The heritage product in Rajasthan should not get mundane. This is where we have to put on our thinking caps. It should not be the same sort of food, the same kind of evening entertainment, the same safaris... everything can get very mundane. This will and could already be hurting tourism in Rajasthan. You go to Bikaner, there is a camel safari, you go to Pushkar, there is a camel safari, you go to Jaisalmer, there is a camel safari. You see the same entertainment everywhere. By the time the tourist has spent six or eight days, he knows all about the tourism product and the sort of entertainment he is going to get here. There is no newness. There is nothing to distinguish Jaipur from Udaipur and Jaisalmer from Bikaner. We need to bring in variety and offer something that is different. After all, how many tourists can you draw on the strength of one or two attractions alone?

And Rajasthan does not have that kind of tourism which is akin to beach resorts and holiday destinations. In the case of Rajasthan, it would be absolutely wrong to say that if you make a beautiful hotel, people will automatically come to stay in it.
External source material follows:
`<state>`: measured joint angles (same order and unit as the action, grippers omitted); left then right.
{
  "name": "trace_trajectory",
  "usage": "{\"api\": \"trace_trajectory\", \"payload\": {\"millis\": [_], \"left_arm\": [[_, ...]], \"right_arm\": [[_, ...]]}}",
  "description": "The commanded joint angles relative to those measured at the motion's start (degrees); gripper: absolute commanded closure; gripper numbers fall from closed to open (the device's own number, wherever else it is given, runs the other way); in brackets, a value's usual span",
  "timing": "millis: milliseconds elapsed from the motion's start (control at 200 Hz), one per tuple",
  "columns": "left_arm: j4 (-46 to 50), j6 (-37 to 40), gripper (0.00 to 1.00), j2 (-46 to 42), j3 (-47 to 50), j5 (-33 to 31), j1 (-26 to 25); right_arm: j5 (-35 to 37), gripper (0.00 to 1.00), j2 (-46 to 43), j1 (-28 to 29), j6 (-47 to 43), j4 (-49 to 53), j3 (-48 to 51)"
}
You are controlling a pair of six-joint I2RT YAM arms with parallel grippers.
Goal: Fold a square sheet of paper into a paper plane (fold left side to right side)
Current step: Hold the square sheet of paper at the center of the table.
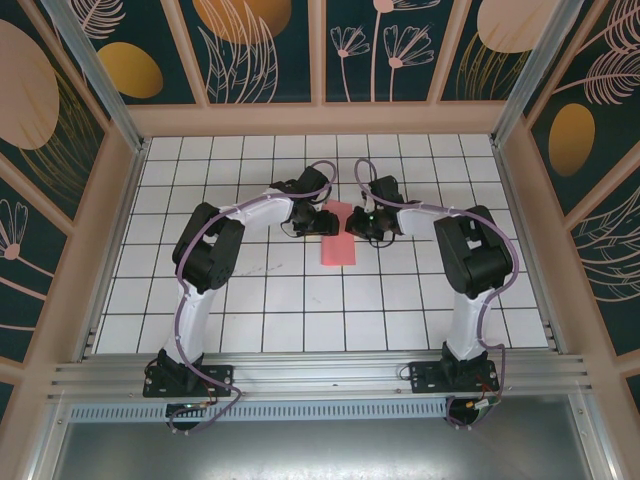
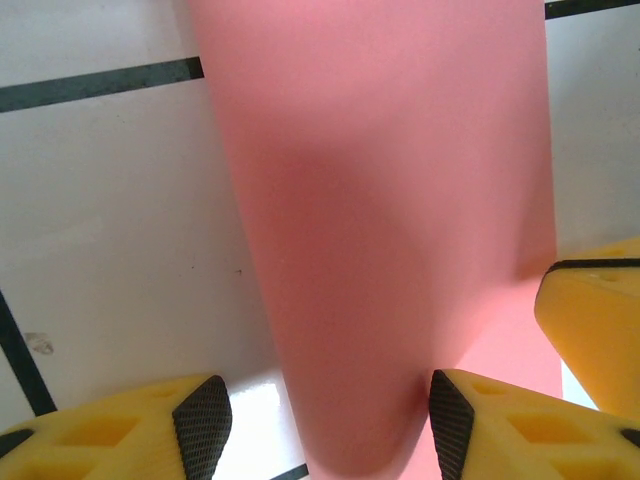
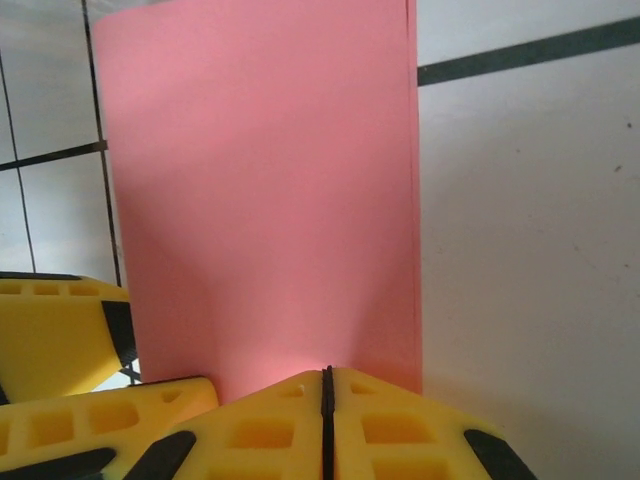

People will come only if there are a lot of other things to do apart from getting a comfortable stay. It's now the destination with its many activities and attractions that people go for.
People first choose the destination and then the hotel according to their budget. So it's important to really improve the facilities which the destination has to offer.

Do our destinations need to become less expensive?
Actually, the problem of over tariff is something that is killing the tourism business. This is one of the main reason why tourism in Rajasthan and India is suffering. We had the last boom year in 1995-96 and when everybody lost their head and prices shot through the roof. Unfortunately, it's now become very difficult to sustain the tariffs. You have to look beyond India People who are coming to India are also looking at the world. If India wants a certain tariff, it should also look to what the world has to offer at a particular tariff and what you are offering at the same tariff. Are the facilities that we offer comparable? We need to look at our tariff in the light of international global tourism and put our tariff in the right perspective.

Marketing of Rajasthan has become too cliched and we have got to divert and move away from those cliched images. Because today, if a tourist stays for six days in Rajasthan, he has seen it all. We have to come up with new ideas and go beyond the camels to things more innovative and creative. I see the profile of tourism changing in Rajasthan. From just being a holiday-maker, a tourist is more of a commercial, leisure traveler today. Holiday-makers will always be there and India at one point of time used to get only holiday-makers. But we have to now concentrate on business and leisure.